Content starts
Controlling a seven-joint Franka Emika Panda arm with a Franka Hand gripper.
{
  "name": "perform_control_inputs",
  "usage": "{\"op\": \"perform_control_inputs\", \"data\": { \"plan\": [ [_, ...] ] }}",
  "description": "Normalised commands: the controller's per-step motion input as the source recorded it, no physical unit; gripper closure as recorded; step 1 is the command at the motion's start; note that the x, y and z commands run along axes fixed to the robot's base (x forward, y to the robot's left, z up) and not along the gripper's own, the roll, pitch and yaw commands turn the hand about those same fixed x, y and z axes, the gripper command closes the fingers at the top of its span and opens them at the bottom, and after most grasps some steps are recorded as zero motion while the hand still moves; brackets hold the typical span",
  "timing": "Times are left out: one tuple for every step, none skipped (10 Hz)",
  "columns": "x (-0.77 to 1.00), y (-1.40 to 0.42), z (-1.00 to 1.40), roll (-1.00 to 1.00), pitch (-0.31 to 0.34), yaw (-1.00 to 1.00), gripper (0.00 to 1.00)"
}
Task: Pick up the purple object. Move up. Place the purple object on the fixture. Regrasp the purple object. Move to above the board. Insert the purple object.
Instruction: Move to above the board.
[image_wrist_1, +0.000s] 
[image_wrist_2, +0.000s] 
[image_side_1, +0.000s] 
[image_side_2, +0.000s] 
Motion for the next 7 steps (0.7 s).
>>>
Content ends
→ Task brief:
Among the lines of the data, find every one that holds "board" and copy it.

→ Your response:
Task: Pick up the purple object. Move up. Place the purple object on the fixture. Regrasp the purple object. Move to above the board. Insert the purple object.
Instruction: Move to above the board.

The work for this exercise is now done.